● **YOUR ASSIGNMENT**:
Answer with a bare number: the count of lines in the records below that have the word "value".

BEGIN SUPPLIED RECORDS

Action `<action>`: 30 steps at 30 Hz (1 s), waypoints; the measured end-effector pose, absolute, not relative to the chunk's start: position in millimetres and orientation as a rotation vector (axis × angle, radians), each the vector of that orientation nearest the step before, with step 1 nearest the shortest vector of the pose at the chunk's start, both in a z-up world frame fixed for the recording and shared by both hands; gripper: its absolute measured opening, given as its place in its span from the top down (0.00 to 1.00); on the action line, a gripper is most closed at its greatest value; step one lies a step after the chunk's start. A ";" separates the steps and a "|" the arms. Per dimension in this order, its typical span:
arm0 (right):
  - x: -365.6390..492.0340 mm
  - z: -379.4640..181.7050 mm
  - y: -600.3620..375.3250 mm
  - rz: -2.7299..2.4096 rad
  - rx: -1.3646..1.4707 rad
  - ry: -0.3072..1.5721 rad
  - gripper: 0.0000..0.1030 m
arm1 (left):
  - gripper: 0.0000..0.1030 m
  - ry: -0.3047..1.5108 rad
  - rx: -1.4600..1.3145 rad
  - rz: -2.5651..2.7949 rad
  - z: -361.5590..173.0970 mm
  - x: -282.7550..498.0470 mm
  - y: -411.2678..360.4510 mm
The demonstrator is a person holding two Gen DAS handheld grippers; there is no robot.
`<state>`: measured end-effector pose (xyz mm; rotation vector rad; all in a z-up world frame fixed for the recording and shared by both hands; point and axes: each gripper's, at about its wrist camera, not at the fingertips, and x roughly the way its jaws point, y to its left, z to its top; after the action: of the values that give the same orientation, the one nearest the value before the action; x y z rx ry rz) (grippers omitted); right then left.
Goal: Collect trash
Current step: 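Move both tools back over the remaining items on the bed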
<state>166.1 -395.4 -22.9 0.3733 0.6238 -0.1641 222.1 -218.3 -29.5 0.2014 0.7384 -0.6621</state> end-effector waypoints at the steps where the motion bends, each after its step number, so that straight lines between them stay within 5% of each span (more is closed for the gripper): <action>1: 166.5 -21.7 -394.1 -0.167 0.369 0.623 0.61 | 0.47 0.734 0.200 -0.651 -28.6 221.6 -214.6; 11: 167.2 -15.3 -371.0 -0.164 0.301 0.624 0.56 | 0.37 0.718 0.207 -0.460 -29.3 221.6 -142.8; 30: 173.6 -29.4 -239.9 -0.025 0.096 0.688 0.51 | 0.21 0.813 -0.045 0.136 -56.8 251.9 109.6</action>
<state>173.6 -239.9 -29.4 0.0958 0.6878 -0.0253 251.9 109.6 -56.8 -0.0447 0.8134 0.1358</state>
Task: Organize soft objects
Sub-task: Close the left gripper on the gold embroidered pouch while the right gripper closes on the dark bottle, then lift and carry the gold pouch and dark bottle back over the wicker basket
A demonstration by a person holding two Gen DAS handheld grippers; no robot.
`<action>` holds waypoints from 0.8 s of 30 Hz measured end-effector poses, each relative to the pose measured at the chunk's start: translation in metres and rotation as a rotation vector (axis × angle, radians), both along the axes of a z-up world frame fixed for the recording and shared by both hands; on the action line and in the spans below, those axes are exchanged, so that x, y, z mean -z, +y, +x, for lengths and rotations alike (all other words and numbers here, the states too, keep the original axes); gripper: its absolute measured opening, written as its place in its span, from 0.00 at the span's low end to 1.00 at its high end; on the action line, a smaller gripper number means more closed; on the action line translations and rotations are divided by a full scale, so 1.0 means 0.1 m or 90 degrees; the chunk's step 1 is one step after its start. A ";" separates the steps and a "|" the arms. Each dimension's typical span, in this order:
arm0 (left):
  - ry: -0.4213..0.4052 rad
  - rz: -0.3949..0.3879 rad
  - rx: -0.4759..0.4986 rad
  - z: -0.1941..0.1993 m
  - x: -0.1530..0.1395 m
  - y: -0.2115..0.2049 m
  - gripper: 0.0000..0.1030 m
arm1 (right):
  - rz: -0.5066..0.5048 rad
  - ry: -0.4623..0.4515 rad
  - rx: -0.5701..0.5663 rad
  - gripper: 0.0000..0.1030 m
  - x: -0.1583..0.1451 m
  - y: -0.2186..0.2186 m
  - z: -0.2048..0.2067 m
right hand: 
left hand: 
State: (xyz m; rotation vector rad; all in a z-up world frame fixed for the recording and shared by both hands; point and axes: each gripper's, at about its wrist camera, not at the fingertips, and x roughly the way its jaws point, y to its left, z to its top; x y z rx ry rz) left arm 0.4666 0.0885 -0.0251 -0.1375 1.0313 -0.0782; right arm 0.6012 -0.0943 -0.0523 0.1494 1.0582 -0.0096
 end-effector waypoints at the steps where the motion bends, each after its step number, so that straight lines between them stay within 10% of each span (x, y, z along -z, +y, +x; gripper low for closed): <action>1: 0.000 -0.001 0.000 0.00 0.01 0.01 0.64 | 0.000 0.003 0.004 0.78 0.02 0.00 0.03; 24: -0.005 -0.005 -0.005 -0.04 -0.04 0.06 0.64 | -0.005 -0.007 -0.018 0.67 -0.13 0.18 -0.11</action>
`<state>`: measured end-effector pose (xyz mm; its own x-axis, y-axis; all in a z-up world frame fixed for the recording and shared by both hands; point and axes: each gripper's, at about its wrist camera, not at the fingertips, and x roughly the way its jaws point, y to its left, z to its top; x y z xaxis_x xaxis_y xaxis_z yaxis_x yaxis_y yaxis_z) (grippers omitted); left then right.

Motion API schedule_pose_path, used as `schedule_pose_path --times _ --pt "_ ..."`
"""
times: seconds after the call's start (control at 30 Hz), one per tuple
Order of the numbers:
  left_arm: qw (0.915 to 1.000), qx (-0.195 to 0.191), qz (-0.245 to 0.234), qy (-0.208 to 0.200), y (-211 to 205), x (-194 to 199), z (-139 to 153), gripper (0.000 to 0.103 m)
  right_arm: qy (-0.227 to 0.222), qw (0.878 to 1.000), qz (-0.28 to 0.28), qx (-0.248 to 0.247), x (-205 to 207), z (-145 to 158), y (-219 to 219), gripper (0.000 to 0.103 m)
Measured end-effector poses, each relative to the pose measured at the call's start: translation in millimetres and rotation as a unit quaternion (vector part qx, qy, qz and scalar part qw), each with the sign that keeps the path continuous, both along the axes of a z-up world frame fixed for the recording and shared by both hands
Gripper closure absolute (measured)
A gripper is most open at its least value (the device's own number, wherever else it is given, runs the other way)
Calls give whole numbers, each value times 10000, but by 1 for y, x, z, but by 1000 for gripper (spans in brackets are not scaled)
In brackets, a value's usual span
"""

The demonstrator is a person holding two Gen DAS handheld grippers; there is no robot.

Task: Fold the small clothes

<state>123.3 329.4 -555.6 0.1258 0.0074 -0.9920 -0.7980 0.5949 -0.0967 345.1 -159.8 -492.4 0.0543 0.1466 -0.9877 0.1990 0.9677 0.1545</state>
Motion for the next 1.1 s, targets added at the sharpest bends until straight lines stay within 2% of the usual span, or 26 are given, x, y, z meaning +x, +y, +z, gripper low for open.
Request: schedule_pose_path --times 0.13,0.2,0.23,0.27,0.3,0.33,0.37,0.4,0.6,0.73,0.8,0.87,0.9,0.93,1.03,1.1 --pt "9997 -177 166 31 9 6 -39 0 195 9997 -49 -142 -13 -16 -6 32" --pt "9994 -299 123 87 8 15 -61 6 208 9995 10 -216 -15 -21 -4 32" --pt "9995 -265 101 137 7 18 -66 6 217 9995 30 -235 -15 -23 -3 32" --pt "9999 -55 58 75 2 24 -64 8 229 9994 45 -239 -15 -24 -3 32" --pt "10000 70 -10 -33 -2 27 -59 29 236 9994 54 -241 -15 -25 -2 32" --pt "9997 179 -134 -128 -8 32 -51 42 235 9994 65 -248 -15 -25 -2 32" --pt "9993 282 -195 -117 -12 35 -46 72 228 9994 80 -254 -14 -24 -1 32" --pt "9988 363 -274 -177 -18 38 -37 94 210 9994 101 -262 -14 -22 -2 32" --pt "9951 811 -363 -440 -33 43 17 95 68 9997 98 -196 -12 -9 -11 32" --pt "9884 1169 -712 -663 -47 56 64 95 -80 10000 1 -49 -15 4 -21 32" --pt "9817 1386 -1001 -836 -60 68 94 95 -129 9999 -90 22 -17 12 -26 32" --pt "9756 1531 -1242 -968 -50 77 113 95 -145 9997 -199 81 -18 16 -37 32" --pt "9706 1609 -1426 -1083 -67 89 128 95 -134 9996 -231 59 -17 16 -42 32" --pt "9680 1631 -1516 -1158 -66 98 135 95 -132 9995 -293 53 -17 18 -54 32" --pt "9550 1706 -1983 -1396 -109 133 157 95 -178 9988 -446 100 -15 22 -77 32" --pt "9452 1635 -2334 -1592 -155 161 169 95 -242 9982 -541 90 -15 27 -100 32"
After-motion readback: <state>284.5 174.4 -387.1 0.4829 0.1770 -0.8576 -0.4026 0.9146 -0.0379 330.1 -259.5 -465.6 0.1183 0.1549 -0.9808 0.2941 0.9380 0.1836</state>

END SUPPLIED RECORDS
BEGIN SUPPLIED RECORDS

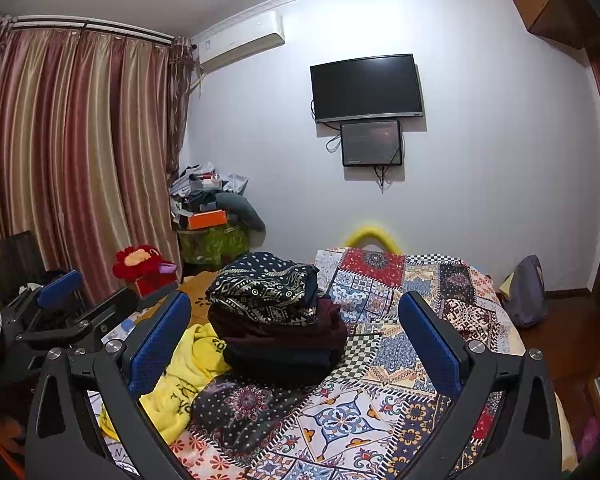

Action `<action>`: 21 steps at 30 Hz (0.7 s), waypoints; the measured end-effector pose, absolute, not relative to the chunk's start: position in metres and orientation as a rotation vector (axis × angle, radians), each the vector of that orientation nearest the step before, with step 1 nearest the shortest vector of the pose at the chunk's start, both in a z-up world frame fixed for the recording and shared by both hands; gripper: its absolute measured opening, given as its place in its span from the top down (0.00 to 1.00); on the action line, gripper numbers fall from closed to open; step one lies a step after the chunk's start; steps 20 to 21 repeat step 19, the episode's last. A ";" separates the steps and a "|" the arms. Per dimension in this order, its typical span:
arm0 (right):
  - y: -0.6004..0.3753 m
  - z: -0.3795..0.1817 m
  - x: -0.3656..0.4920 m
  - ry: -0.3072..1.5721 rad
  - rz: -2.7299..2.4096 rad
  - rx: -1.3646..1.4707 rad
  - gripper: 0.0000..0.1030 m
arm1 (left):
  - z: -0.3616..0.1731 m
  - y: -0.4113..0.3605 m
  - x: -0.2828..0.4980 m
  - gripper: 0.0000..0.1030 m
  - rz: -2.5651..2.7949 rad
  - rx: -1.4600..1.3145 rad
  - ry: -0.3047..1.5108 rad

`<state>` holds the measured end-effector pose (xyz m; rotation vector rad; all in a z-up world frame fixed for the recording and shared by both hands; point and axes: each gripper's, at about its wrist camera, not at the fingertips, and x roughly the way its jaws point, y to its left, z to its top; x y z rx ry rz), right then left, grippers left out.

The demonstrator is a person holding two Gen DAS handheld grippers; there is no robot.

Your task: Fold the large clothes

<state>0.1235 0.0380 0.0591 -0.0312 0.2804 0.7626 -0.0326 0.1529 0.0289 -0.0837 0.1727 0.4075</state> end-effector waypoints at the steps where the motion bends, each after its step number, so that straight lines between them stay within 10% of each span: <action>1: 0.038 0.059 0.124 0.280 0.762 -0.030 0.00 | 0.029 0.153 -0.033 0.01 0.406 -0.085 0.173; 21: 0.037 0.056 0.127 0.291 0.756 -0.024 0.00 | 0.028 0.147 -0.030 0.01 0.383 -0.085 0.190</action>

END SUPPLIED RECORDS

● **ANSWER BOX**:
5